GIVEN DATA —
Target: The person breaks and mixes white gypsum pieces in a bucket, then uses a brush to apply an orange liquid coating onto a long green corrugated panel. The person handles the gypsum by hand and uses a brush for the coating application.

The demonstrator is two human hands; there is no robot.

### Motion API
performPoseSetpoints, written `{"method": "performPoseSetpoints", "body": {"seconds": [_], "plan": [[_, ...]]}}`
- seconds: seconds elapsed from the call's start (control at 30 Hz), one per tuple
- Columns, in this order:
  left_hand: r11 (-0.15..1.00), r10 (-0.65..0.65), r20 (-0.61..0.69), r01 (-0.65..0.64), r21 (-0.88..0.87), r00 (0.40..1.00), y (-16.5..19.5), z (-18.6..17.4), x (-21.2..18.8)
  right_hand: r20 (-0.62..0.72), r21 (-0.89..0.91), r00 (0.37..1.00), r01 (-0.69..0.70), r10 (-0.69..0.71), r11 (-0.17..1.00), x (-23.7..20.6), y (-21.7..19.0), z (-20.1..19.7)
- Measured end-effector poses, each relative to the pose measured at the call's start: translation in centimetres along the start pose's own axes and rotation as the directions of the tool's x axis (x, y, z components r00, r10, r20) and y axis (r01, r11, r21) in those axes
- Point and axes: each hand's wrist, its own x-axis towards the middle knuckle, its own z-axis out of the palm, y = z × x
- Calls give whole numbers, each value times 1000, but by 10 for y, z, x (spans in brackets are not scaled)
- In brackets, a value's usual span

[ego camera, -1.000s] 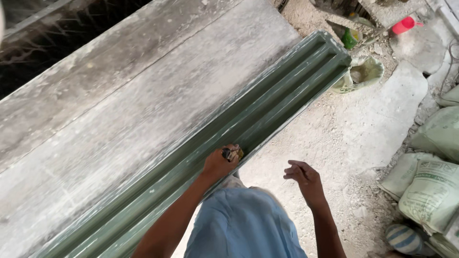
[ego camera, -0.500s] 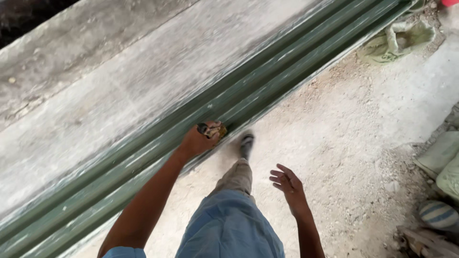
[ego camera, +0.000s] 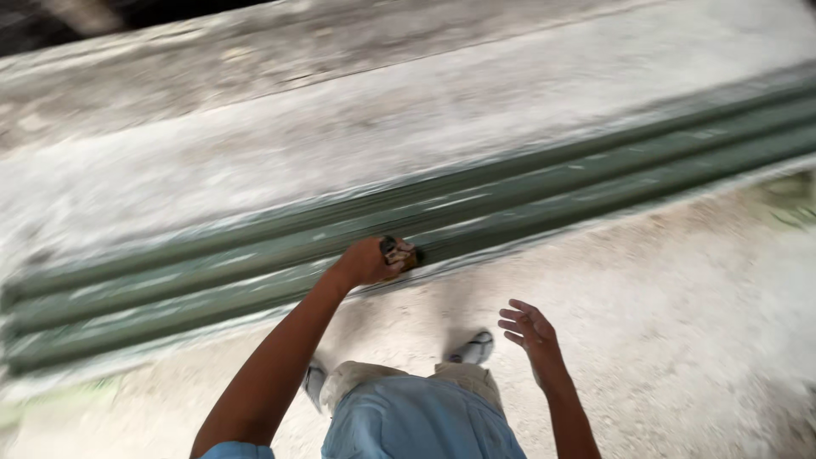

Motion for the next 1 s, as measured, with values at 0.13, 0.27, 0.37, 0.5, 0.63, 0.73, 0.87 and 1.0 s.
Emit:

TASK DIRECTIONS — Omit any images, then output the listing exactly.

EXPECTED OUTPUT —
Target: The person breaks and mixes white gypsum pieces in a bucket, then uses a brush to apply an orange liquid coating onto a long green corrugated panel. The person handles the gypsum by hand and uses a brush for the coating application.

The demonstrator is two human hands; there is no robot.

### Motion API
performPoseSetpoints, written `{"method": "performPoseSetpoints", "body": {"seconds": [_], "plan": [[_, ...]]}}`
- seconds: seconds elapsed from the call's start (control at 30 Hz), one per tuple
- Columns, in this order:
  left_hand: r11 (-0.15..1.00), r10 (-0.65..0.65), r20 (-0.61..0.69), r01 (-0.65..0.64), r21 (-0.88..0.87), r00 (0.40..1.00), y (-16.5..19.5), z (-18.6..17.4), x (-21.2..18.8)
  right_hand: r20 (-0.62..0.72), r21 (-0.89..0.91), r00 (0.37..1.00), r01 (-0.69..0.70), r10 (-0.69..0.71), r11 (-0.17..1.00), x (-23.7..20.6), y (-21.7..19.0), z (-20.1..19.7)
- Measured end-effector poses, each relative to the pose measured at the call's start: translation in centimetres along the start pose's own axes and rotation as the directions of the tool's x axis (x, y, z components r00, r10, r20) and y axis (r01, r11, r21) in those axes
- Point and axes: each hand's wrist, its own x-axis towards the middle knuckle, its own z-axis out of the palm, y = z × x
- Calls give whole numbers, each value times 1000, but by 10 for y, z, x (spans in brackets are not scaled)
- In brackets, a value's usual span

[ego camera, -1.000s] 
[ego camera, -0.500s] 
[ego camera, +0.000s] 

Motion for the next 1 s, as measured, with values at 0.13, 0.27, 0.37, 0.5, 0.63, 0.73, 0.87 and 1.0 s.
Emit:

The response to this exercise is done.